2. Metaphorics – Metaphoric gestures use motion to represent an abstract concept.
3. Deictics – Deictic gestures consist of pointing motions used to point to an object or orientation.
4. Beats – Beat gestures are repetitive rhythmic hand motions which are used for emphasis and are closely tied with prosody in verbal speech.
Features for training deep learning models
For deep learning models to be able to use input modalities like audio and text, we need to extract useful features from the raw information. If we are working with multiple modalities, then those modalities also need to be aligned. Most deep learning approaches only use one modality as input, mainly audio because gestures strongly correlate with speech, but as we already mentioned it is important for the model to also understand semantics of the speech to be able to generate semantic gestures. That is why some novel approaches propose models which use multiple modalities as input. Nowadays, the most popular feature representation for text are embeddings. There are e.g.: GloVe, FastText, BERT etc.
Pose Representation
Most basic approach is to represent gestures in raw 2D or 3D coordinates. This is the approach that most current works use. But this is interesting area of research, and it is important to try also other representations.
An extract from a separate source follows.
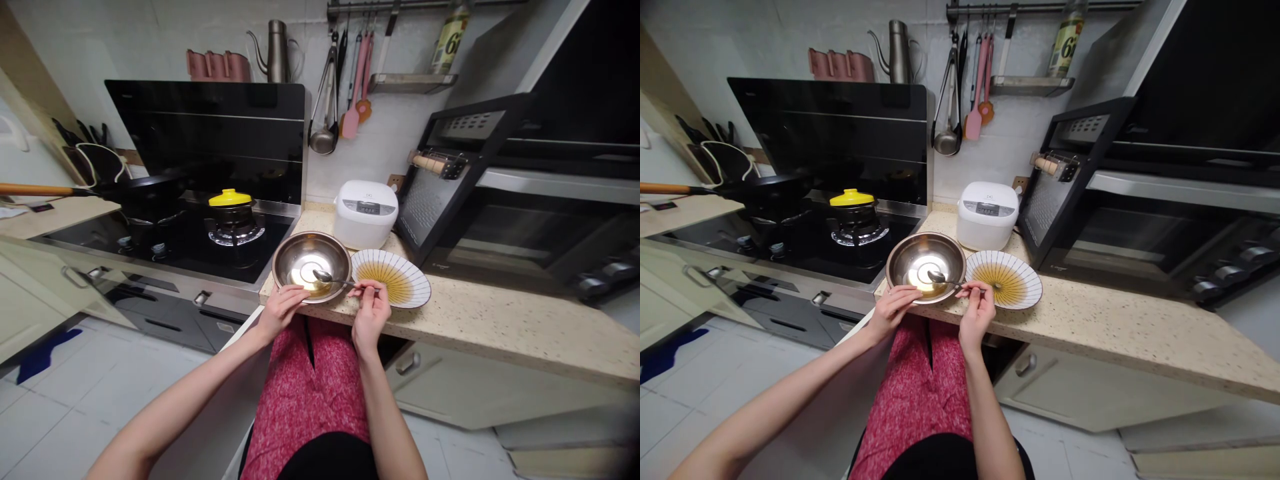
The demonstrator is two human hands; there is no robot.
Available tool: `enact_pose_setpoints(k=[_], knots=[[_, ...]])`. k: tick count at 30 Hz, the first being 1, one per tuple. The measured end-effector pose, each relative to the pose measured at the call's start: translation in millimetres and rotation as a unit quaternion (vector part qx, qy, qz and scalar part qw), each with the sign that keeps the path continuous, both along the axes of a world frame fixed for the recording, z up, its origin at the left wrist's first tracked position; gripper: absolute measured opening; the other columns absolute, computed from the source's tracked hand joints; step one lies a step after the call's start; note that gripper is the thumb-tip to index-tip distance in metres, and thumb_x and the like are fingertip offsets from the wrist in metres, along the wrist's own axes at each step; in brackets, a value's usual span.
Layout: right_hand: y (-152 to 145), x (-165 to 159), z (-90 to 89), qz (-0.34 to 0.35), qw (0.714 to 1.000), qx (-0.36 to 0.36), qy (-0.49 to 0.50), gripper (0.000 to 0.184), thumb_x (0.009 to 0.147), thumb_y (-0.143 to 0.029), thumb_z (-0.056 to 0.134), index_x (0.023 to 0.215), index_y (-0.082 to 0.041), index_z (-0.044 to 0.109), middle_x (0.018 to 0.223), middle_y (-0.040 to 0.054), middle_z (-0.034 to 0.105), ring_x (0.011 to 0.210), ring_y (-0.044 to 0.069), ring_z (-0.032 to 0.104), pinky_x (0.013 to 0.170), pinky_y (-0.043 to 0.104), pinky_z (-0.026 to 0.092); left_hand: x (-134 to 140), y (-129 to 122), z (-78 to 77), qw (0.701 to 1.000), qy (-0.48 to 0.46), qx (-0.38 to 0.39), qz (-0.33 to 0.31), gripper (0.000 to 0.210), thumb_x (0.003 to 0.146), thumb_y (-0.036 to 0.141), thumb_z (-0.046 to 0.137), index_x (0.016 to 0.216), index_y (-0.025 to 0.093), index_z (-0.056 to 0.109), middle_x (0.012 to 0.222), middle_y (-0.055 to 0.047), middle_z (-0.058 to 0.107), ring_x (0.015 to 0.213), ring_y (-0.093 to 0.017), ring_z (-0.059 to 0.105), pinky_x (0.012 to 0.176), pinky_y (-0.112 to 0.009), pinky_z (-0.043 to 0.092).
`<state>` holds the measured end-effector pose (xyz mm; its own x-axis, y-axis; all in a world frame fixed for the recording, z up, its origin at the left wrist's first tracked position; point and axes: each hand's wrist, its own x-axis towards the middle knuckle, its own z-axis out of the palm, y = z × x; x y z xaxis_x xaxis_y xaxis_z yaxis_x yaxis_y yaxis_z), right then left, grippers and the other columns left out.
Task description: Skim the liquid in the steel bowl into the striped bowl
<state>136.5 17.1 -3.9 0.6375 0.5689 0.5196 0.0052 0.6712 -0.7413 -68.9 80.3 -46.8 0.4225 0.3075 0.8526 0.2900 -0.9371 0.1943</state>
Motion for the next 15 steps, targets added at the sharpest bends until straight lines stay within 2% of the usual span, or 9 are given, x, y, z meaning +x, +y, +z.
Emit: enact_pose_setpoints(k=[9,15], knots=[[-2,22,26.3,-0.086,0.996,0.026,0.005,0.025,0.097,-0.045,0.061,0.091,-0.021,0.058,0.085,-0.0003,0.063,0.066,0.011,0.060,0.068,0.027,0.051,0,-1,1.6,1.000,-0.001,-0.010,-0.009,0.031,0.103,0.017,0.058,0.131,0.023,0.069,0.113,-0.010,0.079,0.113,-0.024,0.070,0.098,-0.042,0.056],[-5,36,32.5,-0.131,0.990,0.050,0.011,0.023,0.097,-0.043,0.061,0.091,-0.021,0.059,0.083,-0.0011,0.062,0.064,0.010,0.059,0.067,0.028,0.051,0,-2,3.4,1.000,-0.004,-0.016,-0.015,0.030,0.103,0.017,0.057,0.130,0.023,0.069,0.113,-0.010,0.078,0.114,-0.024,0.070,0.103,-0.046,0.055]])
Deep Learning Architectures
Generation and Evaluation
The evaluation of gesture generation results is quite tricky because the usual regression metrics like mean squared error are not suitable for this task. The reason is that an agent can gesticulate with one hand, but if we evaluate this gesture with the ground truth being done with other hand the mean squared error would be big, but in the subjective evaluation these gestures would be equivalent. That is why the researchers in the gesture generation field are doing subjective evaluation of the models. Here we didn’t conduct the subjective evaluation since the models used were only baselines, and the only subjective evaluation that was done was by the author of this report, when training the models and choosing architecture and hyperparameters.